======== Raw data ========

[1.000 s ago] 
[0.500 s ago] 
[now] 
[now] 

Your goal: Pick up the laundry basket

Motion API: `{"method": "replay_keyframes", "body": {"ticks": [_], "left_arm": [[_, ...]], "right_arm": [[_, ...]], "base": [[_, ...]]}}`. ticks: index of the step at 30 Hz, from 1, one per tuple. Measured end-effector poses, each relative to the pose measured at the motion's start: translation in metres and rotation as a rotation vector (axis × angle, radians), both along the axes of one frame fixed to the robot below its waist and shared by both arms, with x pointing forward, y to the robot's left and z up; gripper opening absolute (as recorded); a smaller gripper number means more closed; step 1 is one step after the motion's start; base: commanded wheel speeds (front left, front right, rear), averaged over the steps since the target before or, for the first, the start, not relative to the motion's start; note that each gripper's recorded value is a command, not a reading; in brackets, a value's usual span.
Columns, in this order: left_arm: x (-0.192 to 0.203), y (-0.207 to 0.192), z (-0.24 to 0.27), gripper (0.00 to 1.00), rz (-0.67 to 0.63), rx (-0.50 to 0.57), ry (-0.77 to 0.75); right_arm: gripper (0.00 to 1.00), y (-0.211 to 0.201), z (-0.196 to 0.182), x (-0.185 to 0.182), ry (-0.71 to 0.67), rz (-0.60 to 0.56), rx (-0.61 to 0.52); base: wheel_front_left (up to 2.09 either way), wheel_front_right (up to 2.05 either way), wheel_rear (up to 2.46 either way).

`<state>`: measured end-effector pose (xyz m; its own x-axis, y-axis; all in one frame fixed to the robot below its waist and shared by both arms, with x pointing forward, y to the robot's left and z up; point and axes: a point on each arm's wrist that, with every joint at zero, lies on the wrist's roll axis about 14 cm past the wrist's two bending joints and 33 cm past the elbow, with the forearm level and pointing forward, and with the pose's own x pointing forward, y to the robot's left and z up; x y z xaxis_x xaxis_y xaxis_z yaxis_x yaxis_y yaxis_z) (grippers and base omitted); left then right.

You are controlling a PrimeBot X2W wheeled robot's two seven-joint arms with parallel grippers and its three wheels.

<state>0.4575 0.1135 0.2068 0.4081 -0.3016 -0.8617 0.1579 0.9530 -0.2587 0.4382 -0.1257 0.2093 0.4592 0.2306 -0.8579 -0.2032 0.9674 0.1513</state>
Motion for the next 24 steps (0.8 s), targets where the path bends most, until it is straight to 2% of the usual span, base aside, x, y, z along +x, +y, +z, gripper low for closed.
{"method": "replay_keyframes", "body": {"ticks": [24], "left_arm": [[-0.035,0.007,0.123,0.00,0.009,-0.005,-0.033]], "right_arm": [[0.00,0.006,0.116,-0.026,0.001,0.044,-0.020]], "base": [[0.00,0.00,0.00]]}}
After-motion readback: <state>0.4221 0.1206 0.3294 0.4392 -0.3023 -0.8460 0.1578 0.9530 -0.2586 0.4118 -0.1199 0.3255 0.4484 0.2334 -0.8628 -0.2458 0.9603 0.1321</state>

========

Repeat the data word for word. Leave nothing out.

Task output
[1.000 s ago] 
[0.500 s ago] 
[now] 
[now] 

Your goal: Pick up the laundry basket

Motion API: `{"method": "replay_keyframes", "body": {"ticks": [_], "left_arm": [[_, ...]], "right_arm": [[_, ...]], "base": [[_, ...]]}}`. ticks: index of the step at 30 Hz, from 1, one per tuple. Measured end-effector poses, each relative to the pose measured at the motion's start: translation in metres and rotation as a rotation vector (axis × angle, radians), both along the axes of one frame fixed to the robot below its waist and shared by both arms, with x pointing forward, y to the robot's left and z up; gripper opening absolute (as recorded); a smaller gripper number means more closed; step 1 is one step after the motion's start; base: commanded wheel speeds (front left, front right, rear), averaged over the steps since the target before or, for the first, the start, not relative to the motion's start; note that each gripper's recorded value is a command, not a reading; in brackets, a value's usual span.
Columns, in this order: left_arm: x (-0.192 to 0.203), y (-0.207 to 0.192), z (-0.24 to 0.27), gripper (0.00 to 1.00), rz (-0.67 to 0.63), rx (-0.50 to 0.57), ry (-0.77 to 0.75); right_arm: gripper (0.00 to 1.00), y (-0.211 to 0.201), z (-0.196 to 0.182), x (-0.185 to 0.182), ry (-0.71 to 0.67), rz (-0.60 to 0.56), rx (-0.61 to 0.52); base: wheel_front_left (up to 2.09 either way), wheel_front_right (up to 2.05 either way), wheel_rear (up to 2.46 either way).

`<state>`: measured end-effector pose (xyz m; its own x-axis, y-axis; all in one frame fixed to the robot below its waist and shared by both arms, with x pointing forward, y to the robot's left and z up; point and axes: a point on each arm's wrist that, with every joint at zero, lies on the wrist's roll axis about 14 cm past the wrist's two bending joints and 33 cm past the elbow, with the forearm level and pointing forward, and with the pose's own x pointing forward, y to the robot's left and z up; x y z xaxis_x xaxis_y xaxis_z yaxis_x yaxis_y yaxis_z) (grippers and base omitted); left then right.

You are controlling a PrimeBot X2W wheeled robot's two seven-joint arms with parallel grippers and its three wheels.

<state>0.4575 0.1135 0.2068 0.4081 -0.3016 -0.8617 0.1579 0.9530 -0.2587 0.4382 -0.1257 0.2093 0.4592 0.2306 -0.8579 -0.2032 0.9674 0.1513</state>
Motion for the next 24 steps (0.8 s), targets where the path bends most, until it is straight to 2% of the usual span, base aside, x, y, z along +x, +y, +z, gripper low for closed.
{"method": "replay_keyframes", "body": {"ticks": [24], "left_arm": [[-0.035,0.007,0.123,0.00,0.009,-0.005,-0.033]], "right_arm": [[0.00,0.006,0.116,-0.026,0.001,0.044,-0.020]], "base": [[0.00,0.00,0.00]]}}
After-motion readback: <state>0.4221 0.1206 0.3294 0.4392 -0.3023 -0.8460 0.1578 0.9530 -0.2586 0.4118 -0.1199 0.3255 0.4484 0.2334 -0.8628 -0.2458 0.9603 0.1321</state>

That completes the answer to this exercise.